Twórca BioShock: Infinite rzucił trochę światła na odmienny styl artystyczny gry i tłumaczy, dlaczego jest on daleki od fotorealizmu, na który sili się dziś znaczna część zespołów tworzących gry
Twórca BioShock: Infinite rzucił trochę światła na odmienny styl artystyczny gry i tłumaczy, dlaczego jest on daleki od fotorealizmu, na który sili się dziś znaczna część zespołów tworzących gry
- W niektórych sytuacjach jest to prawdziwe: bierzesz najnowsze sterowniki do najnowszych karty graficznej i chcesz pokazać co twój potwór potrafi. Nie ma na to lepszego sposobu niż powiedzenie "zobaczcie, to Nowy Jork!" i pokazanie najnowszej gry z podkręconymi na maksa wszystkimi opcjami. To właśnie sprzedaje (foto)realizm, tak uważam - powiedział w rozmowie z CVG Bill Gardner.
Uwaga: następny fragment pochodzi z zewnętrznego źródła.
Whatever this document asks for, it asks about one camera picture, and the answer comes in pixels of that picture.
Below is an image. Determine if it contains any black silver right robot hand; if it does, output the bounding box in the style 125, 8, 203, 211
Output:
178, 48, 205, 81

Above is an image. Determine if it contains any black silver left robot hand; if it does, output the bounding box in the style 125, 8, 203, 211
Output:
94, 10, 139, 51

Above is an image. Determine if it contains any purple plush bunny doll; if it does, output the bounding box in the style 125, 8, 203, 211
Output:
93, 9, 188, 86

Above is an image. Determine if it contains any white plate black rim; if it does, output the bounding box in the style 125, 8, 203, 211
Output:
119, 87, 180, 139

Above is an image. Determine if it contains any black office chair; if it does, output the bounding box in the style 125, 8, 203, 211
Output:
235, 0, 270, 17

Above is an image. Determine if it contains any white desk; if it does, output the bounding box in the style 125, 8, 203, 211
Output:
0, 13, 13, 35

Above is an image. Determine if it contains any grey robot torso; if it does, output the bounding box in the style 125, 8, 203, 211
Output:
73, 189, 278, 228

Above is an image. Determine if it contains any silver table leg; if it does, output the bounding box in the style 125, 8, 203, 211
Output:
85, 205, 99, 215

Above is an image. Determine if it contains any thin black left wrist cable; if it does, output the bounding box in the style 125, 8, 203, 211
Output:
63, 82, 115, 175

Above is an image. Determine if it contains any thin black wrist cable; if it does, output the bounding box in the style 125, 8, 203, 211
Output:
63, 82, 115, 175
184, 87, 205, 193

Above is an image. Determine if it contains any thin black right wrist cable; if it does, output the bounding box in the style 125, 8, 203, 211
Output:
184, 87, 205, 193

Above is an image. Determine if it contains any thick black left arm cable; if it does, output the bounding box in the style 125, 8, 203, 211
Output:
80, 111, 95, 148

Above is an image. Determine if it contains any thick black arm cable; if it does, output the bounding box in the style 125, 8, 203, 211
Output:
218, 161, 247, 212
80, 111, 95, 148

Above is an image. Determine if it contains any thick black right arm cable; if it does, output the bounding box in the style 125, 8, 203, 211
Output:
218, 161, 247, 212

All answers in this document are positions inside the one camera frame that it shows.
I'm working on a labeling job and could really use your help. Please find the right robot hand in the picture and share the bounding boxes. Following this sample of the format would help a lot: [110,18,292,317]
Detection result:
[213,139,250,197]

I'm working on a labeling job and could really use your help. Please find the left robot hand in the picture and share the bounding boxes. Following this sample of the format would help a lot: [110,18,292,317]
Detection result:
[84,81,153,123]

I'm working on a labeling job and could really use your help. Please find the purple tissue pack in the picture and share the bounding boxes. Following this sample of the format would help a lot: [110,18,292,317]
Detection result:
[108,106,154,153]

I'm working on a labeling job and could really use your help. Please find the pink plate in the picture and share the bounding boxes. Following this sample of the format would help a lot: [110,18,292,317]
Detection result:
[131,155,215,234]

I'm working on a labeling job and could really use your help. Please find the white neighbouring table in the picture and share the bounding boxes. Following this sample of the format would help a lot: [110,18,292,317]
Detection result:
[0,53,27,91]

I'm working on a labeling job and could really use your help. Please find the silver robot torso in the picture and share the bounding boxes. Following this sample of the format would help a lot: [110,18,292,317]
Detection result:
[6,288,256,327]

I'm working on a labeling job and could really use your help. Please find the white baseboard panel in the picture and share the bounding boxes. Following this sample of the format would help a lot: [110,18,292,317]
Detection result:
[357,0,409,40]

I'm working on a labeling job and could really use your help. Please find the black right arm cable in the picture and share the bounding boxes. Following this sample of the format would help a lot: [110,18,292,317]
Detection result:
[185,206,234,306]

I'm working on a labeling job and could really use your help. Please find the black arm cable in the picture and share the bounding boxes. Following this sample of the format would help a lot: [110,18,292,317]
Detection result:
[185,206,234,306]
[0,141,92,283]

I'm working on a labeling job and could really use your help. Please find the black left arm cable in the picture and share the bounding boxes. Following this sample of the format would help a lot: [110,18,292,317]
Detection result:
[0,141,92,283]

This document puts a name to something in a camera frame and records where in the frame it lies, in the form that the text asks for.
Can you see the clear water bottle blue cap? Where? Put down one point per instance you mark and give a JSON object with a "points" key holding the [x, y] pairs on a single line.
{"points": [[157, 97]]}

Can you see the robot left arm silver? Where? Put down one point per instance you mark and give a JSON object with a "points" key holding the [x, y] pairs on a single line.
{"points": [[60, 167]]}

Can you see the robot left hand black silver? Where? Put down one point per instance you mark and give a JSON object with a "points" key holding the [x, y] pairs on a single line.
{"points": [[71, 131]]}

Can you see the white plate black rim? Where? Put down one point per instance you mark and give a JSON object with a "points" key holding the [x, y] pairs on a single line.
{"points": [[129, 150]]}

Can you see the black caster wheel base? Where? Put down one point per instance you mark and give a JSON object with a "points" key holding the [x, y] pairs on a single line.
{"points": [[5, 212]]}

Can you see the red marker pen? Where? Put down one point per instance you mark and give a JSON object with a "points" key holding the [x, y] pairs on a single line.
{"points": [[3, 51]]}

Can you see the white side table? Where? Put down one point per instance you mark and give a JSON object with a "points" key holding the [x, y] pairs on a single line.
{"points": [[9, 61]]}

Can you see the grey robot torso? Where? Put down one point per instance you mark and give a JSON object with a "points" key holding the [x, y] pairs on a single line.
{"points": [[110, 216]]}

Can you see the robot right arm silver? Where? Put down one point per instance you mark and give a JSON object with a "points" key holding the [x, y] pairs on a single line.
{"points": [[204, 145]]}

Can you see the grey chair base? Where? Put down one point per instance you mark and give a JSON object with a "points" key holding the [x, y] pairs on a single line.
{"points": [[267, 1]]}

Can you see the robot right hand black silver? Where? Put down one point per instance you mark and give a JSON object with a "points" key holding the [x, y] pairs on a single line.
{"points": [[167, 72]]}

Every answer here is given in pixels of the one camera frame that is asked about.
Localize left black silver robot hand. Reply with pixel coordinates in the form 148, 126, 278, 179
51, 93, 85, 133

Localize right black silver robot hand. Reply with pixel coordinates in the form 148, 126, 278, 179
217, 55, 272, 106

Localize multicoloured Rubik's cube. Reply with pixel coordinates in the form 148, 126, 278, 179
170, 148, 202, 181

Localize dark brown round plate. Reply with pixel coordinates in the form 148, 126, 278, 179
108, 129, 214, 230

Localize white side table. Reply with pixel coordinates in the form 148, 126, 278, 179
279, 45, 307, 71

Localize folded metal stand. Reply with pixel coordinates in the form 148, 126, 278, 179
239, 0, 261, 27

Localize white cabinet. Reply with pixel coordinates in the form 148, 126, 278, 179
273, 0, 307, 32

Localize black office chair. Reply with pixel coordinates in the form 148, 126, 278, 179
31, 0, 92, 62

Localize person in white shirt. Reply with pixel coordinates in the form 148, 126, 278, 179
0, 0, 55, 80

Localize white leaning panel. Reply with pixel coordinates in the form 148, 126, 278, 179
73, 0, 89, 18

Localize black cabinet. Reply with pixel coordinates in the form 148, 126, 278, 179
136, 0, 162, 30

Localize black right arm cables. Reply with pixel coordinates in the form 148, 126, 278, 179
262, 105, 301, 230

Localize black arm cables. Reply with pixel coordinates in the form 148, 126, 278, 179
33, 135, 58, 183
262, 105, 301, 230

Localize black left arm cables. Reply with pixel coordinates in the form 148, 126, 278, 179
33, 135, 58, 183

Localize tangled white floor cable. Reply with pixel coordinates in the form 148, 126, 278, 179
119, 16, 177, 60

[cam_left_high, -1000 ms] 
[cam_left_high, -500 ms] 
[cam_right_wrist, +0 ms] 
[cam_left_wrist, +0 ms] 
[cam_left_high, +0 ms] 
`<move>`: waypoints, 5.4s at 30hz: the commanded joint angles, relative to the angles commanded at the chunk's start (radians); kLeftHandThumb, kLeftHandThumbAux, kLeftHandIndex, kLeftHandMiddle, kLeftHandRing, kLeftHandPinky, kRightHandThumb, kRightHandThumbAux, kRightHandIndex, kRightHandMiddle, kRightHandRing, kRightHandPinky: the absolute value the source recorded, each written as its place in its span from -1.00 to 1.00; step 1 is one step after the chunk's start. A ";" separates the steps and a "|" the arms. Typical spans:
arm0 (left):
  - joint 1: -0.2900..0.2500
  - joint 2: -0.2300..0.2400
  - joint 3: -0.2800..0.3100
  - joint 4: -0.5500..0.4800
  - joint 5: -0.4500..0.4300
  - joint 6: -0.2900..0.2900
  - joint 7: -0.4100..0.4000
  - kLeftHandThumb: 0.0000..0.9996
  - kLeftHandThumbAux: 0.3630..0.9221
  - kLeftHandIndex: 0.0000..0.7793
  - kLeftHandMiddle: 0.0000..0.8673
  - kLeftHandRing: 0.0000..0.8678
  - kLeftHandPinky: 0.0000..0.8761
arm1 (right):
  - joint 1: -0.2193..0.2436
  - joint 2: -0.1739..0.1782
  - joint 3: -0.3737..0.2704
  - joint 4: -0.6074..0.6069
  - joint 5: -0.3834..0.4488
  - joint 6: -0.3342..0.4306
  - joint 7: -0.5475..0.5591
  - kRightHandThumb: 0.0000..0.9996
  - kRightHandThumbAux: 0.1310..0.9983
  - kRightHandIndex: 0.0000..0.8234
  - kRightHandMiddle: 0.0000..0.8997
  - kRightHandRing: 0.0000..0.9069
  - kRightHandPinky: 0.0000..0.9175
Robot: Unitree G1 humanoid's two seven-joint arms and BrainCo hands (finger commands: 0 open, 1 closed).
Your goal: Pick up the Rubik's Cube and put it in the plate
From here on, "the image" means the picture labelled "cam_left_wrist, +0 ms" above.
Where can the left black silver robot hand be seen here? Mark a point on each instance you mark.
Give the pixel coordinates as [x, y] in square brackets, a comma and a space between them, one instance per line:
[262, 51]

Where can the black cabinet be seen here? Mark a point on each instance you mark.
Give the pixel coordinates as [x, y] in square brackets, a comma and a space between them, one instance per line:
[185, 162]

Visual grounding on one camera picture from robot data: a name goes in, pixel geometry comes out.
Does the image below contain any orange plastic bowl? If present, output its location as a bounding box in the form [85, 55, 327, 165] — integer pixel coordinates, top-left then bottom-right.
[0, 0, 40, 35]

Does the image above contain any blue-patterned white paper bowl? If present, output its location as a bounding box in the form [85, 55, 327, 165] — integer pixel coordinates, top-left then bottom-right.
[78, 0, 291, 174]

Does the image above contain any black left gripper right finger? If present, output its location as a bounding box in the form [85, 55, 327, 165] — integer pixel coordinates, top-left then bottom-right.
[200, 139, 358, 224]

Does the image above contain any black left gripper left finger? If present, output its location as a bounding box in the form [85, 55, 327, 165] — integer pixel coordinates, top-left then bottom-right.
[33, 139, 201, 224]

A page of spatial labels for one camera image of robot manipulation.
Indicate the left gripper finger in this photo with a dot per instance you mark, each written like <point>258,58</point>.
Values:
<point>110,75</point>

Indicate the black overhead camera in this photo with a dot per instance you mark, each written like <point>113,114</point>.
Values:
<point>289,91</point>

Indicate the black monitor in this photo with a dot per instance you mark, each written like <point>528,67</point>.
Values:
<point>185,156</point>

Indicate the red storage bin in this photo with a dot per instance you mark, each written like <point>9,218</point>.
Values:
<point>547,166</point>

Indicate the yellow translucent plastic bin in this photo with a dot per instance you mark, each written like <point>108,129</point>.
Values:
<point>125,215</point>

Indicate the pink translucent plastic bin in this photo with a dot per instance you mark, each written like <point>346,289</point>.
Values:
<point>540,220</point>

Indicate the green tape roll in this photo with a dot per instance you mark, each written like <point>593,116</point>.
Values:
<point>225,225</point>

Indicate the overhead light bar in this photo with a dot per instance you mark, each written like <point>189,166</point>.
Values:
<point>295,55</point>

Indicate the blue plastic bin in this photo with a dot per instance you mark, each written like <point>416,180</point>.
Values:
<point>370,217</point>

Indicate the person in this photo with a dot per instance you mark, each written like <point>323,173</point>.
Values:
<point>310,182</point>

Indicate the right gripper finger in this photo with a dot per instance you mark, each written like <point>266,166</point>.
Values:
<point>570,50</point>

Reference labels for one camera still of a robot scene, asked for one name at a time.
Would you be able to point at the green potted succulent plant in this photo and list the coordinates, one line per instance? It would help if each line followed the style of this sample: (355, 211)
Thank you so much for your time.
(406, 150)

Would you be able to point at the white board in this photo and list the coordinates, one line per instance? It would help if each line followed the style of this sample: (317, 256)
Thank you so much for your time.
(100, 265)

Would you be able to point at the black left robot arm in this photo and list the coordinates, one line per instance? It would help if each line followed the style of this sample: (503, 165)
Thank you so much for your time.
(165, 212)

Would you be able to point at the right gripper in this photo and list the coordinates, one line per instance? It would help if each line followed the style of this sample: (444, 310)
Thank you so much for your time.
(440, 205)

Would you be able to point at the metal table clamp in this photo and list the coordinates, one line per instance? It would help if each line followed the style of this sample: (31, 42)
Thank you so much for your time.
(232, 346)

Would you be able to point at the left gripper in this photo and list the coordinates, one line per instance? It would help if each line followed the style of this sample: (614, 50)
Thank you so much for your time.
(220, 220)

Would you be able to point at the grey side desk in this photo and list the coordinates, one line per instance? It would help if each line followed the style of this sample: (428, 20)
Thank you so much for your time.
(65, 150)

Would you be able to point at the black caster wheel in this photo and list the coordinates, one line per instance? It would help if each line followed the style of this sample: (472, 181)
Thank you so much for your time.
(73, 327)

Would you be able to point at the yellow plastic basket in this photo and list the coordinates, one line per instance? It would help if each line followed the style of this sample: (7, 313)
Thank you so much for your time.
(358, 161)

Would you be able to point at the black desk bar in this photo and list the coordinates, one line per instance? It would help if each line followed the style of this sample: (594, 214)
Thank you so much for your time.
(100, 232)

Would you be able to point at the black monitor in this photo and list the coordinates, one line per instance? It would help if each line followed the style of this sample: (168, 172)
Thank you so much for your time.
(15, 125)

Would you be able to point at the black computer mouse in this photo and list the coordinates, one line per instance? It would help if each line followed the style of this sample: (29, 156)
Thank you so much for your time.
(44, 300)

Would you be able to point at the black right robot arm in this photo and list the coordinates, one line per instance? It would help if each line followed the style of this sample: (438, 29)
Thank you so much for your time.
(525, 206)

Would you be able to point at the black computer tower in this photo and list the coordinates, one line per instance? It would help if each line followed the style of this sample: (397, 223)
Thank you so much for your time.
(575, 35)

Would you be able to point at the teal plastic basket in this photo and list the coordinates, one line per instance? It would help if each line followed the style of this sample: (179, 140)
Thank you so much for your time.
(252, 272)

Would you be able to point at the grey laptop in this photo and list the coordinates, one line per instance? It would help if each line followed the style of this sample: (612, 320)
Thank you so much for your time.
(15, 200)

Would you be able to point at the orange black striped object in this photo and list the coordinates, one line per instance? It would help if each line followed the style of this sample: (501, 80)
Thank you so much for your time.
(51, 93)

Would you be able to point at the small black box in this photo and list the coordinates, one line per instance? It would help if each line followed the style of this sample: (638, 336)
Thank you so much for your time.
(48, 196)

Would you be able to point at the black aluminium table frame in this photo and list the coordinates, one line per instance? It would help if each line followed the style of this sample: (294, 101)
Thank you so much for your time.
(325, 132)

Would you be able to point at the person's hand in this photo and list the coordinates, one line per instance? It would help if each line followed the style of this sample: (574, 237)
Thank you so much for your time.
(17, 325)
Jak to się ma do nowego BioShocka? Bill tłumaczy, że ważniejsze od uczynienia Elizabeth fotorealistyczną było dla twórców sprawienie, by była postacią wiarygodną i kochaną. Ponadto B. Gardner dodaje, że wielu twórców z innych zespołów jest w błędzie sądząc, że gracze chcą wyłącznie fotorealizmu - a to błędne mniemanie idzie w parze z najzwyklejszym w świecie pójściem na łatwiznę. - W żadnym wypadku stworzenie fotorealistycznej grafiki nie jest łatwe (...) jest to interesujące wyzwanie. Ale nie jest to coś, czym jesteśmy zainteresowani - kończy temat fotorealizmu Biil.
A jaką Wy preferujecie grafikę? Dążącą do fotorealizmu, czy raczej stawiającą na własny, oryginalny stylu?